Dalla rassegna stampa Cronaca nera

Napoli. Schiaffi e sputi contro un gay. Allarme Arcigay a piazza Bellini

Prima gli insulti, poi l’aggressione. Spinte, sputi, calci, schiaffi e pugni: si consuma così l’ennesima aggressione contro un gay a Napoli. È accaduto l’altra notte, in pieno centro storico, a due passi da piazza Bellini, uno dei luoghi simbolo della comunità omosessuale. Una brutta storia, quella denunciata ieri mattina alle forze dell’ordine dall’Arcigay, associazione della quale la vittima – un 50enne – risulta tesserato. Protagonisti della assurda e gratuita violenza tre persone, ora in corso di identificazione. Il raid si è consumato poco prima delle quattro, quando Domingo – questo il nome della vittima – era fermo in strada alla fermata dell’autobus per tornare a casa. A fornire alla polizia la versione dei fatti è stato proprio lui. All’improvviso tre uomini sono scesi da un’auto in sosta, non lontano dalla fermata del bus.

L’aggressione si è consumata senza alcun apparente motivo. Uno dei tre teppisti ha preso a schiaffi il 50enne, e subito dopo a lui si sono uniti gli altri due, con calci, pugni e insulti. Subito dopo i tre sono fuggiti a bordo della macchina, dirigendosi verso via Foria. Domingo a quel punto si è diretto in Questura, dove ha presentato una denuncia, autorizzando l’Arcigay a renderla pubblica. Immediata la presa di posizione, affidata ad Antonello Sannino, presidente dell’Arcigay partenopea. «Questa vicenda – afferma – è solo l’ultimo gravissimo episodio di intolleranza omofobica registrato a Napoli e soprattutto ancora una volta a piazza Bellini, luogo di riferimento e identitario per la comunità lgbt.
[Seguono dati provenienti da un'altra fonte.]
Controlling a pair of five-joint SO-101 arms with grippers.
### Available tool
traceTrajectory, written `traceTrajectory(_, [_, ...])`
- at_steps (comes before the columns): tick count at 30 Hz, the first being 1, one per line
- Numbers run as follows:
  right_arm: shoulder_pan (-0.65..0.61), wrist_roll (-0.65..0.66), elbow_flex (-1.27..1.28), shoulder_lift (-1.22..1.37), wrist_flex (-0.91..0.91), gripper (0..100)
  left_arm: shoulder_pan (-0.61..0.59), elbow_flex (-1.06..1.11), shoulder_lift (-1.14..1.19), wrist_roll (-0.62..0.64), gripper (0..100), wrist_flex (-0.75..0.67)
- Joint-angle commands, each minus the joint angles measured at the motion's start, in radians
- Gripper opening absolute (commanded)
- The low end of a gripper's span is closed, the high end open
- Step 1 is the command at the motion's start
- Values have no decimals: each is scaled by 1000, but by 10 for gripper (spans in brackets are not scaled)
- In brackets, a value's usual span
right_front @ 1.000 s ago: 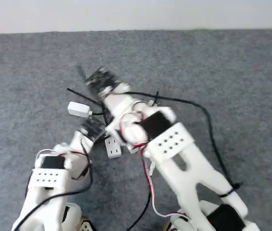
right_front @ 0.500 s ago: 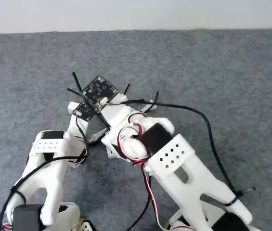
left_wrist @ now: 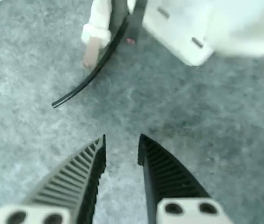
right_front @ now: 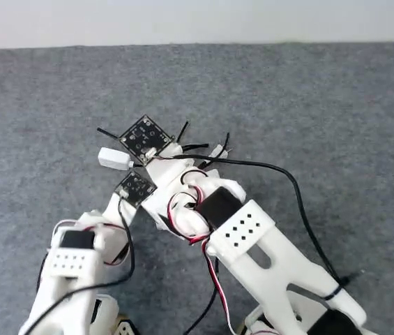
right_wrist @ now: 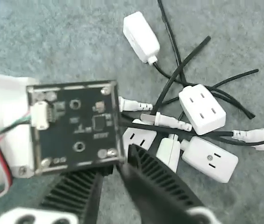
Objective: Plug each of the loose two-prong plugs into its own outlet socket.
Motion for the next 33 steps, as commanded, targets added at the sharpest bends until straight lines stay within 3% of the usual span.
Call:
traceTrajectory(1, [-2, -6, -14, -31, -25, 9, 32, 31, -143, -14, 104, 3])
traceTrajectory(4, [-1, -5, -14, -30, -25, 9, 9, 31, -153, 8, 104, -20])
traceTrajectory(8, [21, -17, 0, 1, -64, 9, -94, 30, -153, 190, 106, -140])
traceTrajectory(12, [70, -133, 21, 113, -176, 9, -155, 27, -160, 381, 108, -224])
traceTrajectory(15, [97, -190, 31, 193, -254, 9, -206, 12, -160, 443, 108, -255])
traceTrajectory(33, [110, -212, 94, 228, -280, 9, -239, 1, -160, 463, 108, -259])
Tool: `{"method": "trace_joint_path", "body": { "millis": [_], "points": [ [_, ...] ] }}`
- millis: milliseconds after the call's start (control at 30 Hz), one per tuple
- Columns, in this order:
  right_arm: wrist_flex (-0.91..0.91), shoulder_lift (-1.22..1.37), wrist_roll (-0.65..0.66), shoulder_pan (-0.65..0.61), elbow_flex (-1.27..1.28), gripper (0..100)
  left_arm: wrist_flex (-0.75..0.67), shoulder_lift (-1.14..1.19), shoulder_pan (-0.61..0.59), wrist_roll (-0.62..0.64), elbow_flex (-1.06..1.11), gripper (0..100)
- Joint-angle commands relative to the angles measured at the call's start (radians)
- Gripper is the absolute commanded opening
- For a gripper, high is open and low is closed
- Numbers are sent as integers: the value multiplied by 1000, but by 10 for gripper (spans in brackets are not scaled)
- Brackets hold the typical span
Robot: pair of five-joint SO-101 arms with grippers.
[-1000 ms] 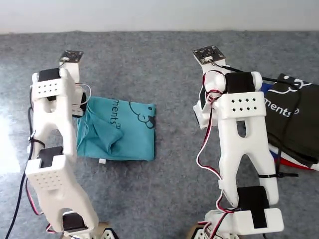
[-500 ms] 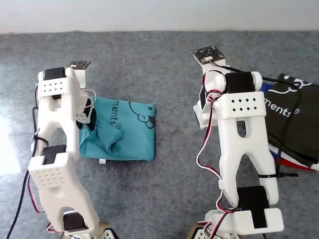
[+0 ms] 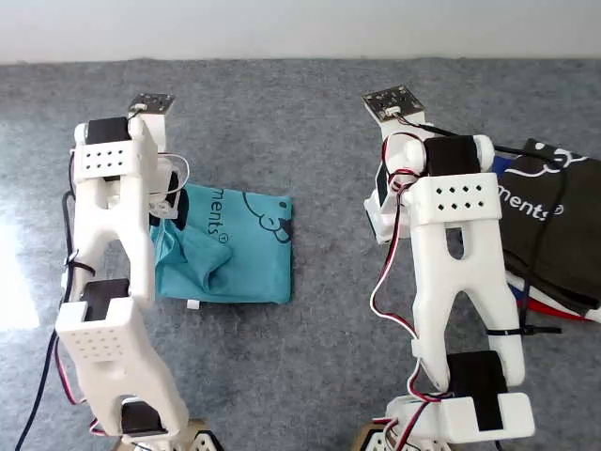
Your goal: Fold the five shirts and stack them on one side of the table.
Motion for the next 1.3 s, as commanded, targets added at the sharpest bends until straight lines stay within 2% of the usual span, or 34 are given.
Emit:
{"method": "trace_joint_path", "body": {
  "millis": [0,300,633,800,933,1100,1267],
  "points": [
    [36,-33,9,10,2,10,8,8,6,9,-27,145],
    [36,-33,9,10,2,10,-18,98,-26,11,-33,142],
    [35,-31,9,10,2,10,-57,104,-29,11,-33,21],
    [35,-31,11,10,2,10,-92,104,-29,12,-30,21],
    [35,-31,11,10,2,10,-61,95,-26,11,-33,29],
    [35,-31,11,10,2,10,35,92,-32,6,-42,127],
    [35,-31,11,10,2,10,31,75,-46,6,-54,137]
  ]
}}
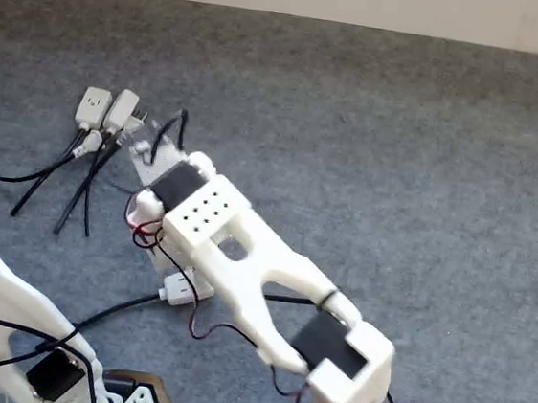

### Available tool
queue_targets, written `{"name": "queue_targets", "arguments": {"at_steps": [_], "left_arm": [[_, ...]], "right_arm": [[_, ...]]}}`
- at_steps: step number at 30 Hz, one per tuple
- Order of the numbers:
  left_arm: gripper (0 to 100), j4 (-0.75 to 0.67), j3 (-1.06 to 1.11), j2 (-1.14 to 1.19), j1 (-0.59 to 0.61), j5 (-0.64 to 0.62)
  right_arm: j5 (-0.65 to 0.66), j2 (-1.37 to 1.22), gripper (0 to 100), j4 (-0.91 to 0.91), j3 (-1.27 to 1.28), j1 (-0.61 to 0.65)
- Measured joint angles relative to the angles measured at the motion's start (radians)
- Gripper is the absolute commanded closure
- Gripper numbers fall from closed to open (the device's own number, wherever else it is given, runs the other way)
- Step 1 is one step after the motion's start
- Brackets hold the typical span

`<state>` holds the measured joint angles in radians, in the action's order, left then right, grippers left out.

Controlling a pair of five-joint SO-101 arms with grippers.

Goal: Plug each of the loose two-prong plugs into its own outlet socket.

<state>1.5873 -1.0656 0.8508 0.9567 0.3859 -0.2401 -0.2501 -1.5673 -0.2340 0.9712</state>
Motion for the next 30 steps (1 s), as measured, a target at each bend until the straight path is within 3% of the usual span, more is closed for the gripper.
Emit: {"name": "queue_targets", "arguments": {"at_steps": [6, 13, 20, 23, 30], "left_arm": [[66, 0.157, -0.086, 0.0, -0.068, 0.098], [66, 0.18, 0.046, -0.135, -0.212, 0.144], [73, 0.18, 0.647, -0.594, -0.497, 0.296], [73, 0.155, 0.956, -0.833, -0.621, 0.377], [73, -0.084, 1.663, -1.353, -0.807, 0.48]], "right_arm": [[0.112, 0.216, 62.3, -0.005, -0.16, -0.075], [0.15, 0.463, 62.3, -0.005, -0.164, -0.373], [0.17, 0.71, 62.3, 0.107, 0.186, -0.644], [0.201, 0.887, 62.3, 0.267, 0.493, -0.69], [0.298, 1.327, 62.3, 0.62, 1.336, -0.741]]}}
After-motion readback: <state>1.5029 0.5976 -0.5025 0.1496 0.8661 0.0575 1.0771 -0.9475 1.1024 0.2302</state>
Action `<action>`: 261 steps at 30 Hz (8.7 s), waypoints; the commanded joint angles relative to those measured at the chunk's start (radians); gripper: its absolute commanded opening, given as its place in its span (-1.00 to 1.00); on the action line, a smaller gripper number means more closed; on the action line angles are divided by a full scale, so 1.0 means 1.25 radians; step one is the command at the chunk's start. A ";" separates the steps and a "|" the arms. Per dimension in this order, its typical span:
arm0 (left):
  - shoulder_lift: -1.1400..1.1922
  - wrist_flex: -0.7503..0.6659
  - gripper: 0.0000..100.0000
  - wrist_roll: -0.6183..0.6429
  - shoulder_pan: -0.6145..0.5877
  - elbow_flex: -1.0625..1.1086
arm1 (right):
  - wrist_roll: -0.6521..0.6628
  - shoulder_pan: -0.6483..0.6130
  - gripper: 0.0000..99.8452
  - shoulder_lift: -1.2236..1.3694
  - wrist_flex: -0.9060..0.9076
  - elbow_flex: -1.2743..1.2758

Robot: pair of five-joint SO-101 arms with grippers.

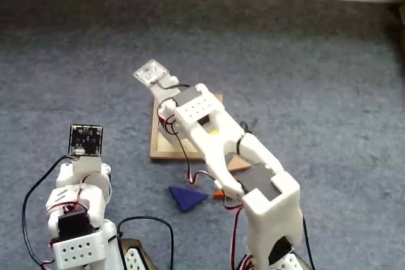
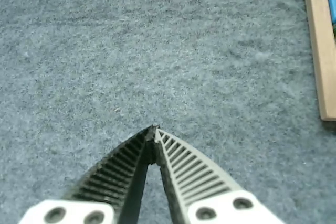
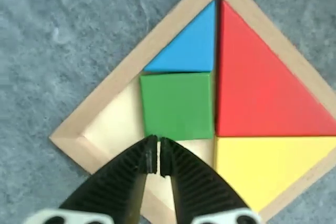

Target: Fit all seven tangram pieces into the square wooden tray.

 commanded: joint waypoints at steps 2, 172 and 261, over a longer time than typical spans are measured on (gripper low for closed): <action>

Nel 2009 Marialuisa Mazzarella subì una tremenda aggressione per difendere l’amico omosessuale e per quei fatti oggi gli aggressori di Marialuisa, insignita della medaglia d’oro al valor civile, sono stati condannati a 10 anni con Arcigay riconosciuta parte lesa». Sannino ricorda anche come in questi anni siano cresciuti i casi e le segnalazioni arrivate da quella stessa piazza, molto frequentata soprattuitto di sera, come anche da altre zone di Napoli. «Io stesso – denuncia ancora Sannino – nel 2007 fui vittima di una violenta aggressione proprio a piazza Bellini e supportato da Arcigay esposi denuncia: per fortuna oggi si denuncia molto di più, anche se per diversi motivi molti ragazzi hanno ancora timore e non riescono a denunciare, come il caso di un ragazzo malamente aggredito in un noto locale della penisola sorrentina».

I responsabili dell’Arcigay lanciano anche un nuovo appello alle istituzioni: «Ancora una volta – si legge in una nota – arriviamo in ritardo, a cose accadute, e non riusciamo a prevenire la violenza. Chiediamo a Regione e Comuni, di poter intervenire con tutti i mezzi a loro disposizione, compreso la possibilità di avere una legge regionale contro l’omotransfobia nell’attesa che presto arrivi una legge nazionale che si rende sempre più necessaria dopo la legge sulle Unioni civili». Arcigay Napoli si rivolge anche ai tutori delle forze dell’ordine chiedendo «di alzare il livello di attenzione e di sorveglianza, anche notturna, in alcuni luoghi particolari, come piazza Bellini, piazza Monteoliveto, la sede storica di Arcigay/Arcilesbica e fuori ai locali e ai luoghi di aggregazione della movida lgbt». Una settimana fa un proiettile era stato trovato all’ingresso della sede dell’Arcigay. Altro episodio inquietante, pure denunciato alla polizia. Su quest’ultimo fatto nei giorni scorsi il capogruppo dei deputati di Sinistra Italiana era intervenuto esprimendo solidarietà all’Arcigay di Napoli e anticipando un’interrogazione parlamentare al ministro dell’Interno.